**WHAT YOU SHOULD DO**. Retype each line of the listing below, from the first through the one holding "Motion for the", with no other lines.

**DATA SHOWN**.
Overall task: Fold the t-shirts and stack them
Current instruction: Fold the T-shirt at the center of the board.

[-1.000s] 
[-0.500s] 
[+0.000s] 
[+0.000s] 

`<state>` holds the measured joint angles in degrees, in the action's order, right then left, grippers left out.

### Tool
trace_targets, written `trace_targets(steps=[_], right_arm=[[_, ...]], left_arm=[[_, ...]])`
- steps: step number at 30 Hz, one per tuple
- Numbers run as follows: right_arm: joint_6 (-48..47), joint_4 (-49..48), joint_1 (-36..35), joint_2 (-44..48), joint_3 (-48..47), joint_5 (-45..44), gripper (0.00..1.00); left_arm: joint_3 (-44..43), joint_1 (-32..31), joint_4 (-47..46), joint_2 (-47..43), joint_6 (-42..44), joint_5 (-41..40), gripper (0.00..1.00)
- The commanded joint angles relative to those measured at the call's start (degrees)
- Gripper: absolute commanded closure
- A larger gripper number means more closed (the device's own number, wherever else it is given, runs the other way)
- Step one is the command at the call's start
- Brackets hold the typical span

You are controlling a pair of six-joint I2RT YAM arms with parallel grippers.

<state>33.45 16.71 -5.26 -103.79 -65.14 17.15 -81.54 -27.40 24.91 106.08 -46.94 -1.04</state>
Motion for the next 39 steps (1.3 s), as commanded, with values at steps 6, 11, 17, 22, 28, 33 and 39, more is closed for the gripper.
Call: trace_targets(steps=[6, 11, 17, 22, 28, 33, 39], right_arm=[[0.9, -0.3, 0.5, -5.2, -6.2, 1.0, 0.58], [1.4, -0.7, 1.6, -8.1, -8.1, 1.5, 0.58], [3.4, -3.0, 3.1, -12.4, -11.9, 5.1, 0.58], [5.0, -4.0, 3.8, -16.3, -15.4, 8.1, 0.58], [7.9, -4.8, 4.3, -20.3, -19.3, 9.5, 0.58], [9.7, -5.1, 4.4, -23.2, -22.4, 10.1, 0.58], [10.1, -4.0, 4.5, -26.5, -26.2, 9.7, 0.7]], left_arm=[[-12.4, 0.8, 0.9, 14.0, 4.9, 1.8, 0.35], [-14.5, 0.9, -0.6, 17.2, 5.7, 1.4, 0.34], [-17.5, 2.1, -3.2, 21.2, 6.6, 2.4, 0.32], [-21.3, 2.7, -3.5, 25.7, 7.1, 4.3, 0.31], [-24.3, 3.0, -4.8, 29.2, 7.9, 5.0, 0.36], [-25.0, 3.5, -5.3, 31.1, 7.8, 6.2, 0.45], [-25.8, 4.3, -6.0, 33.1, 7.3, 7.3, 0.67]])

**SOLVED PROBLEM**.
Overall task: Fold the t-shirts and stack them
Current instruction: Fold the T-shirt at the center of the board.

[-1.000s] 
[-0.500s] 
[+0.000s] 
[+0.000s] 

`<state>` holds the measured joint angles in degrees, in the action's order, right then left, grippers left out.

### Tool
trace_targets, written `trace_targets(steps=[_], right_arm=[[_, ...]], left_arm=[[_, ...]])`
- steps: step number at 30 Hz, one per tuple
- Numbers run as follows: right_arm: joint_6 (-48..47), joint_4 (-49..48), joint_1 (-36..35), joint_2 (-44..48), joint_3 (-48..47), joint_5 (-45..44), gripper (0.00..1.00); left_arm: joint_3 (-44..43), joint_1 (-32..31), joint_4 (-47..46), joint_2 (-47..43), joint_6 (-42..44), joint_5 (-41..40), gripper (0.00..1.00)
- The commanded joint angles relative to those measured at the call's start (degrees)
- Gripper: absolute commanded closure
- A larger gripper number means more closed (the device's own number, wherever else it is given, runs the other way)
- Step one is the command at the call's start
- Brackets hold the typical span

You are controlling a pair of six-joint I2RT YAM arms with parallel grippers.

<state>33.45 16.71 -5.26 -103.79 -65.14 17.15 -81.54 -27.40 24.91 106.08 -46.94 -1.04</state>
Motion for the next 39 steps (1.3 s), as commanded, with values at steps 6, 11, 17, 22, 28, 33 and 39, more is closed for the gripper.

There's nothing left to add to the output.